What is needed → Return the data below in full and exactly, except that the pictures are dropped.

*-*-*

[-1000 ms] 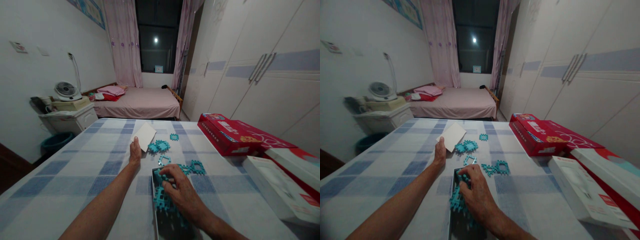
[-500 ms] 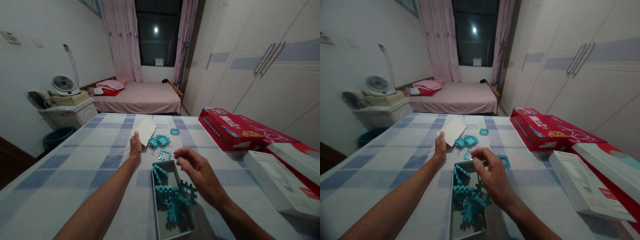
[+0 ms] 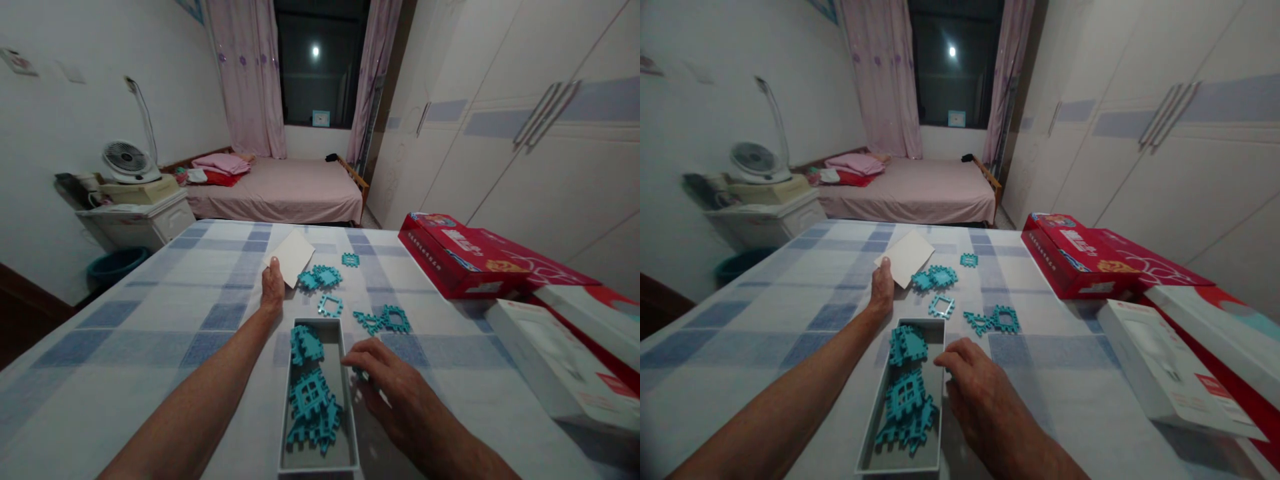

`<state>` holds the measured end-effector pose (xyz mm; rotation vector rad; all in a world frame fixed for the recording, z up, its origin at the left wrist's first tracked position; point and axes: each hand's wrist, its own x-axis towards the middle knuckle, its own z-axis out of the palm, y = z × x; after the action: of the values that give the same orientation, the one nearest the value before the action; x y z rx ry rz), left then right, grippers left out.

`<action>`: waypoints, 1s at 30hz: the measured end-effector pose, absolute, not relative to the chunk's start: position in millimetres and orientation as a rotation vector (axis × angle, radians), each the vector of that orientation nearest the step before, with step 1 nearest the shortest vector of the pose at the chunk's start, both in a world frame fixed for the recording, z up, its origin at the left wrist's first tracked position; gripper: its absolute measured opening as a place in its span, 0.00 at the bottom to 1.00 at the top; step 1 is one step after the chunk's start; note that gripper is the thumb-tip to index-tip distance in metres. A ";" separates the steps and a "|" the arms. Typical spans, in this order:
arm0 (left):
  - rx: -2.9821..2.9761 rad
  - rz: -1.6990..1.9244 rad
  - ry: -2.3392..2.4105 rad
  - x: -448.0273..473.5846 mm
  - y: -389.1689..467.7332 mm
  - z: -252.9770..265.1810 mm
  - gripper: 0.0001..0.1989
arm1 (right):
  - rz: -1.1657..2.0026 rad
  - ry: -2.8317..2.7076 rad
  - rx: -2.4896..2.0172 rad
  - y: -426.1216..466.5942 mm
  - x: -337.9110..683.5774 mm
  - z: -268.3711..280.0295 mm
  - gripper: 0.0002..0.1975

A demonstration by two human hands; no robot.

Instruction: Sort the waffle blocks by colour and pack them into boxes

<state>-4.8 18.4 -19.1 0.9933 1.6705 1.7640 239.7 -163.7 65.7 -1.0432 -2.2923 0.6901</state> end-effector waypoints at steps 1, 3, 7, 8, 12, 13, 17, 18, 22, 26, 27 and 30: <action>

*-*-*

Task solution →
[-1000 ms] 
[-500 ms] 
[+0 ms] 

`<state>` holds the measured end-effector pose (xyz mm; rotation vector rad; all in a world frame fixed for the recording, z up, its origin at the left wrist's first tracked position; point and axes: each hand's wrist, its own x-axis towards the middle knuckle, its own z-axis out of the palm, y = z × x; after the action: of the values that give the same orientation, the one nearest the value before the action; x y z rx ry rz), left then right, grippers left out.

`<action>`: waypoints, 1s at 30hz: the measured end-effector pose, absolute, not relative to the chunk's start: position in millimetres and orientation as a rotation vector (axis × angle, radians), each the vector of that orientation nearest the step before, with step 1 nearest the shortest vector of the pose at the chunk's start, both in a world frame fixed for the recording, z up, its origin at the left wrist's first tracked position; gripper: its absolute measured opening as a place in its span, 0.00 at the bottom to 1.00 at the top; step 1 is one step after the chunk's start; note that gripper is the thumb-tip to index-tip distance in metres. A ";" separates the steps and a "|" the arms. Typical spans, in this order:
arm0 (left):
  - rx: -2.9821..2.9761 rad
  - rz: -1.6990..1.9244 rad
  - ry: -2.3392..2.4105 rad
  - x: -448.0273..473.5846 mm
  - y: -389.1689..467.7332 mm
  - z: -252.9770..265.1810 mm
  - gripper: 0.0001..0.1989
arm1 (right):
  - rz: -1.1657..2.0026 rad
  - ry: -2.8317..2.7076 rad
  - rx: -2.4896..2.0172 rad
  - y: -426.1216..466.5942 mm
  - x: -337.9110..683.5774 mm
  - z: -268.3711..280.0295 mm
  - gripper: 0.0002..0.1975

A demonstration by two human hands; no robot.

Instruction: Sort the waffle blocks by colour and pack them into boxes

<state>-4.8 18.4 -19.1 0.9933 1.6705 1.7640 239.7 -163.7 65.7 -1.0432 -2.2923 0.6901</state> end-effector waypoints at steps 1, 3, 7, 8, 12, 13, 17, 18, 22, 26, 27 and 30: <action>

Work on this exercise has been finished.